И почти сразу нашел в одной из скользких кишок разрез длиной в мой мизинец. Из разреза вытекали зловонные остатки переваренной пищи.
Я зашил разрез кишечной струной, делая бронзовой иглой аккуратные стежки. Потом взял скользкую кишку и сдавил обеими руками, чтобы убедиться – других разрезов нет. Мой шов не пропускал жидкость, но нажим заставил коричневую мутную слизь показаться из трех других разрезов глубже в кишках.
Я зашил эти меньшие разрезы, по возможности быстро, но надежно. Я видел, что от жестокого лечения, которое мне пришлось применить, Зарас слабеет.
К тому времени как я убедился, что не пропустил никаких разрезов, оставленных мечом, мы с Техути привыкли к запаху испражнений. Тем не менее этот запах постоянно напоминал мне, как важно вымыть все злые соки из тела, прежде чем я зашью разрез в животе. Все, что так отвратительно пахнет, не может не быть злом.
Техути продолжала держать разрез раскрытым, я же набрал в рот вина и через поджатые губы вспрыснул его в извивы и углубления живота. Потом повернул Зараса на бок и вылил жидкости.

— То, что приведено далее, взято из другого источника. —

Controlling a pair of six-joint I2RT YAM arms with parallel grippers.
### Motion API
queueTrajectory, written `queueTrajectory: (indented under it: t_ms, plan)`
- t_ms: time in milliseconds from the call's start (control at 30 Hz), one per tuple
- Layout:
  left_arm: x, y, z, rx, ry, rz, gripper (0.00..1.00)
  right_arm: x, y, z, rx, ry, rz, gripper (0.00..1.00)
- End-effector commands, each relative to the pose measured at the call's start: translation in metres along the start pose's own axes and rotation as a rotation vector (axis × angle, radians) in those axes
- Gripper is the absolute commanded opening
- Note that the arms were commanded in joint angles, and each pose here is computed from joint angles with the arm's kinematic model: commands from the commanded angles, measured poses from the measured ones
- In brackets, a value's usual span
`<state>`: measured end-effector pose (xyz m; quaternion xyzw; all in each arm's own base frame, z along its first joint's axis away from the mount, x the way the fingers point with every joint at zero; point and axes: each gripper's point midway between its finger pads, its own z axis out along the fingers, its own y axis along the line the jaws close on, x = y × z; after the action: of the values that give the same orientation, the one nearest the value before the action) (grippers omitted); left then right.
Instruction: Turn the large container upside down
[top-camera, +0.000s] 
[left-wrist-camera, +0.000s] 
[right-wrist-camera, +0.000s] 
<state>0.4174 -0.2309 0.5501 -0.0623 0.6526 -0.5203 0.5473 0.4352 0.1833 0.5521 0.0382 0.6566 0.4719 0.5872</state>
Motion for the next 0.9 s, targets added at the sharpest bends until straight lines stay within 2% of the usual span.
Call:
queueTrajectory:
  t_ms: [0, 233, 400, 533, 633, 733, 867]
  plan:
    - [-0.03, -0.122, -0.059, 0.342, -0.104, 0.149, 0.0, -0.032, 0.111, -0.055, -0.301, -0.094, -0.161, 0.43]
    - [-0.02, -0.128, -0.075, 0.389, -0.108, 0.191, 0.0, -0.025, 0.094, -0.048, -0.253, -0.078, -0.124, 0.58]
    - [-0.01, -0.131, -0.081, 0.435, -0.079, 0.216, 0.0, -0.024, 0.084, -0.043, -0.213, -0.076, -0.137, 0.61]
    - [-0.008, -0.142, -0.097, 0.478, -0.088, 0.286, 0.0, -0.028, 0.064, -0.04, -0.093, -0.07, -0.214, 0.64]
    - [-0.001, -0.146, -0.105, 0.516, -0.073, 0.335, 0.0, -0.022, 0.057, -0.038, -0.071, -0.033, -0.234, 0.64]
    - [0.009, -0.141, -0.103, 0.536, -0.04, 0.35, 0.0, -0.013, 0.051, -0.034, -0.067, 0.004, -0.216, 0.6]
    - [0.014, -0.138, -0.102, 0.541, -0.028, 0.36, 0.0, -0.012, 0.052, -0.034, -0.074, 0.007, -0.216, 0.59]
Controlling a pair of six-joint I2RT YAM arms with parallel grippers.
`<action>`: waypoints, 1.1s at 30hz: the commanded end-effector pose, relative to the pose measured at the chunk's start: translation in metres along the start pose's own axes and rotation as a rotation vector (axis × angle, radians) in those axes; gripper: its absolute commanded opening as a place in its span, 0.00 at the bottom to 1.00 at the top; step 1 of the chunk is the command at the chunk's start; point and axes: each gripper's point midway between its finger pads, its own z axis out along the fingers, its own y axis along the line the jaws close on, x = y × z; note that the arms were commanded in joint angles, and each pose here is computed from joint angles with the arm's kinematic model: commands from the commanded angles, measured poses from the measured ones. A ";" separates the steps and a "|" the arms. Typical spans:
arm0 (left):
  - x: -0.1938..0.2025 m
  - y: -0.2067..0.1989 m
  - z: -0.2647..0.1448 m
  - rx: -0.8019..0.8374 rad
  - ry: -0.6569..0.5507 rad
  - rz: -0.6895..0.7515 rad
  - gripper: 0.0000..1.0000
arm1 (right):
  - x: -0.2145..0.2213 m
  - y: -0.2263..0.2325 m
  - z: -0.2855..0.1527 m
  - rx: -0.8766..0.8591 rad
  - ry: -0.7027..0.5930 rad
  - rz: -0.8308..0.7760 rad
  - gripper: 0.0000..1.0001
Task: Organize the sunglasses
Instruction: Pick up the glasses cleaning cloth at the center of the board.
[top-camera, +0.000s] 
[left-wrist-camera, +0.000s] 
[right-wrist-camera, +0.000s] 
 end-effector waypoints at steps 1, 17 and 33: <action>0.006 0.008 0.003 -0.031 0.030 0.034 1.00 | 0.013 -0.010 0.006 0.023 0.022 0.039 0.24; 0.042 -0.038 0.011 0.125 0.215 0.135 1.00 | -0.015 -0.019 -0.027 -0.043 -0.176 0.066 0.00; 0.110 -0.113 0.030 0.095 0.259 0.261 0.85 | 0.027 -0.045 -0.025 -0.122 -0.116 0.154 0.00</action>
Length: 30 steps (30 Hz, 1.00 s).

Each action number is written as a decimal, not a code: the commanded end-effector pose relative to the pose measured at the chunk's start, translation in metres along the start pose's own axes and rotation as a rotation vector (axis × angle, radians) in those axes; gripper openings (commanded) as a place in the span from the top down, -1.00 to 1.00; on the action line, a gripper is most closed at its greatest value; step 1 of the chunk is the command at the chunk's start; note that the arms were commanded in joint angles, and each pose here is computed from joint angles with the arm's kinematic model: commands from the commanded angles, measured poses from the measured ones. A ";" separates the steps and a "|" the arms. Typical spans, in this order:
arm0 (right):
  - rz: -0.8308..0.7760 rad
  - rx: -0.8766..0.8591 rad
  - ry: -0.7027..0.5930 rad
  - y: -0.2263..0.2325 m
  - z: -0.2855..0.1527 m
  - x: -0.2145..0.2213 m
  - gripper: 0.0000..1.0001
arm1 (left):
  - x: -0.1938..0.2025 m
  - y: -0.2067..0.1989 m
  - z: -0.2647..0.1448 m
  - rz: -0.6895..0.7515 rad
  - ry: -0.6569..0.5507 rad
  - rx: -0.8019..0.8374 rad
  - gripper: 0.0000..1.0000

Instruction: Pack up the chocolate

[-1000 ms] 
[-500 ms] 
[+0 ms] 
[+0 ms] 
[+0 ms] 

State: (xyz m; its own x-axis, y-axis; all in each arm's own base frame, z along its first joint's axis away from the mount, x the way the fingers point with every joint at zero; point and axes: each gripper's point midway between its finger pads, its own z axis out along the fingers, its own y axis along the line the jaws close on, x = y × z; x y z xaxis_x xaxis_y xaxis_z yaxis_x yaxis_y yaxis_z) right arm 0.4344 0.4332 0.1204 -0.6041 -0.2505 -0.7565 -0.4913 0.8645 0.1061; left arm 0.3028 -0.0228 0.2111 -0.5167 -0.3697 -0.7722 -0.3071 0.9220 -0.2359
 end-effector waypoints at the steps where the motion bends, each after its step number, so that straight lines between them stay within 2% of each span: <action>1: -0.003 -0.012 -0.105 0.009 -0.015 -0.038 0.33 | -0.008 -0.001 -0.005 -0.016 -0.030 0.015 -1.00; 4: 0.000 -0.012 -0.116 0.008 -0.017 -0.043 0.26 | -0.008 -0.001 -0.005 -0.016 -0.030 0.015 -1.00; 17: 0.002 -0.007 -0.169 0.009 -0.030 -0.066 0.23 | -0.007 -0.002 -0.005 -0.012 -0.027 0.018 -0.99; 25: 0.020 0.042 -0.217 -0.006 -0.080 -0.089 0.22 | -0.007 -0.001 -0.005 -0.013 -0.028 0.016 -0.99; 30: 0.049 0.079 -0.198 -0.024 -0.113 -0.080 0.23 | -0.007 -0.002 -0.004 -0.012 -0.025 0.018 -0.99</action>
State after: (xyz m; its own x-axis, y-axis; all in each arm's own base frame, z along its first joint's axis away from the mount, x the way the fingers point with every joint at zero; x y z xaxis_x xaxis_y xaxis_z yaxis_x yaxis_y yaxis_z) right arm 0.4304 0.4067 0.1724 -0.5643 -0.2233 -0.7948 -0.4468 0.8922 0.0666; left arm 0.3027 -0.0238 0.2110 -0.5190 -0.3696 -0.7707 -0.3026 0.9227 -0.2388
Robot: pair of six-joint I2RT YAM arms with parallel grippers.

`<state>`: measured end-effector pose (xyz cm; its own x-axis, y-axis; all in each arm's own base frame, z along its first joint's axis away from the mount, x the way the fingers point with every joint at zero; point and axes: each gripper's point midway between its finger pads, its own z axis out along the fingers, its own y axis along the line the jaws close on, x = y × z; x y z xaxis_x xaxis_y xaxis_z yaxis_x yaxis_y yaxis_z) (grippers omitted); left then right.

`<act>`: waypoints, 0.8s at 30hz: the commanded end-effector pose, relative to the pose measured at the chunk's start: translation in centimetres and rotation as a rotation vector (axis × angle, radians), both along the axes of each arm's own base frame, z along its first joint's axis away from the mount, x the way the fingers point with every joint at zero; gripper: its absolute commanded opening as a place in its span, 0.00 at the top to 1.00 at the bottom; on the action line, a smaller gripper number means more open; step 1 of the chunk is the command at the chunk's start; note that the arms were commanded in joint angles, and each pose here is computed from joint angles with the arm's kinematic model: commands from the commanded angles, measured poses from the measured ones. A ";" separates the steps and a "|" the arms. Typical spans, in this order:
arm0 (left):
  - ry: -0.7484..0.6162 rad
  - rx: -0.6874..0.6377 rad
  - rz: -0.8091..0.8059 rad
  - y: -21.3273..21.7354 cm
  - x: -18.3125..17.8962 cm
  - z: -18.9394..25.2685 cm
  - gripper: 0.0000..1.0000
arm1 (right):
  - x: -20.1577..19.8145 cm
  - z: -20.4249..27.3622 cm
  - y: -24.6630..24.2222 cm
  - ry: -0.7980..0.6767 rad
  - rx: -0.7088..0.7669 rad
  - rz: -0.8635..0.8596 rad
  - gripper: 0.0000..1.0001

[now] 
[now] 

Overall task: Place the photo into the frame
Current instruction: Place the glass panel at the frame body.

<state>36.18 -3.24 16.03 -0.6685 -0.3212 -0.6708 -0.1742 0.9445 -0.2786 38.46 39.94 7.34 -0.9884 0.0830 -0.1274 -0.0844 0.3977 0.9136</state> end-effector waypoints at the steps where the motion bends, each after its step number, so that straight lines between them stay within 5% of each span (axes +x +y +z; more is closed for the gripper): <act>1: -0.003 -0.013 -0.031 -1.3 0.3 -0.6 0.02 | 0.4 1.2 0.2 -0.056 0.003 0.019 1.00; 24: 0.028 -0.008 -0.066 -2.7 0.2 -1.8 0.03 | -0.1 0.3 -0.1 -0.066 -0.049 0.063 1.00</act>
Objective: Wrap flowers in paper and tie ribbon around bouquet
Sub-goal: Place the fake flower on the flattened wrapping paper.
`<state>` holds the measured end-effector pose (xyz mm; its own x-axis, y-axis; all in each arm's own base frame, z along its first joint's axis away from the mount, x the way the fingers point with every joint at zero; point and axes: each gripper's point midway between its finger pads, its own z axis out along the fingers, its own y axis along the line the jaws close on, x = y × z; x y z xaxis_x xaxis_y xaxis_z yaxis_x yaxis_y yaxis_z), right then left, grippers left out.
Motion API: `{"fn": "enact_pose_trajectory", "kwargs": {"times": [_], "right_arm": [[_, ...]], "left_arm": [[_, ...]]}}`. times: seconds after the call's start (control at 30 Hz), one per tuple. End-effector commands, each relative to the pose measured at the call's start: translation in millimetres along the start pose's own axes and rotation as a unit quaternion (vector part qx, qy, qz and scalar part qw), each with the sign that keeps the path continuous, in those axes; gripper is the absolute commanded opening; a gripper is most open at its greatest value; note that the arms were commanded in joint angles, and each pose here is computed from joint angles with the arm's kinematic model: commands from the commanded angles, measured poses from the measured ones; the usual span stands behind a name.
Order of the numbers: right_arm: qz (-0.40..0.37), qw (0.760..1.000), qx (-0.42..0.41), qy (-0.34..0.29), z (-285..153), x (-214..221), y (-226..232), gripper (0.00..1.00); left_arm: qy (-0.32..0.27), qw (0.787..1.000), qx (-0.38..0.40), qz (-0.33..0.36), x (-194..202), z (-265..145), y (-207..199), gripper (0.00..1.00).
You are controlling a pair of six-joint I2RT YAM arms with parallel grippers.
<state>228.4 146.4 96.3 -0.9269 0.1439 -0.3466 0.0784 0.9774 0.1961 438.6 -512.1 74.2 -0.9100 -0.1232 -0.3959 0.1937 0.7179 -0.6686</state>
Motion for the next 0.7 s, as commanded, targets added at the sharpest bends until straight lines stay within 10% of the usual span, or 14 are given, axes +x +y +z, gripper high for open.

Потом мы промыли ему кишки прокипяченной водой, охлажденной до температуры тела, и эту воду тоже удалили.
Наконец мы промыли полость своей мочой. Это самое действенное средство от злых телесных соков, но моча должна быть свежей и не разбавленной иными телесными жидкостями. В идеале она должна исходить прямо из мочевого пузыря, не касаясь внешних половых органов дающего: пениса и крайней плоти у мужчины и половых губ у женщины.
Мне это далось без труда. Символ моего пола удалили так давно, что воспоминание об этом уже не заставляет меня вздрагивать. Пока я выпускал свою воду в Зараса, Техути промыла свои половые органы шерстью, смоченной в вине; когда я отошел, она присела над Зарасом и растянула губы своего влагалища. Потом направила шипящую струю в полость живота. Когда она закончила, мы повернули неподвижное тело Зараса на бок, чтобы вылить из него жидкости в третий и последний раз.
Потом я закрыл его живот и с каждым стежком читал строку из молитвы для заживления раны.
– Я закрываю твой жестокий красный рот, о злая тварь Сета! Уходи отсюда. Приказываю тебе: уходи!
Прочь от меня, Анубис с головой шакала, бог кладбищ. Пусть этот человек живет.
Поплачь о нем, мягкосердечная Хатор. Прояви милосердие, облегчи его боль. Пусть живет!
Когда я перевязал ему живот полосками ткани, оторванными от моей одежды, и уложил на носилки под навесом, было уже темно. Мы с Техути сидели с боков от Зараса, готовые помочь ему и успокоить.
Когда Зарас забился в бреду, сражаясь с воображаемыми и реальными демонами, обступившими его носилки, Техути легла с ним рядом и обняла. Она крепко прижимала его к себе и пела ему.
Я узнал песню. Эту колыбельную царица Лостра пела самой Техути, когда та была совсем крохой. Постепенно Зарас успокоился.
Навес с носилками, под которым мы сидели рядом с Зарасом, его люди окружили сторожевыми кострами. Всю долгую жаркую ночь я слышал их голоса.
К рассвету я задремал. Я больше ничего не мог сделать, только беречь то, чем располагал, для дальнейшего лечения. А оно не могло не понадобиться.
Я почувствовал у себя на плече маленькую горячую руку и мгновенно проснулся. И сквозь щели в крыше нашего навеса увидел, что утро еще только занимается. Я проспал совсем немного, но чувствовал себя таким виноватым, словно свершил убийство.
– Таита, проснись. Ты должен мне помочь.
Я слышал, что она с трудом сдерживает слезы.
– В чем дело, царевна?
– У него кожа горит. Зарас внутри горит. Он такой горячий, что к нему больно прикасаться.
У меня в руке был конус из кедровой древесины. Я сунул его в догорающие угли и подул. Когда дерево загорелось, я зажег масляную лампу в голове носилок и склонился к Зарасу.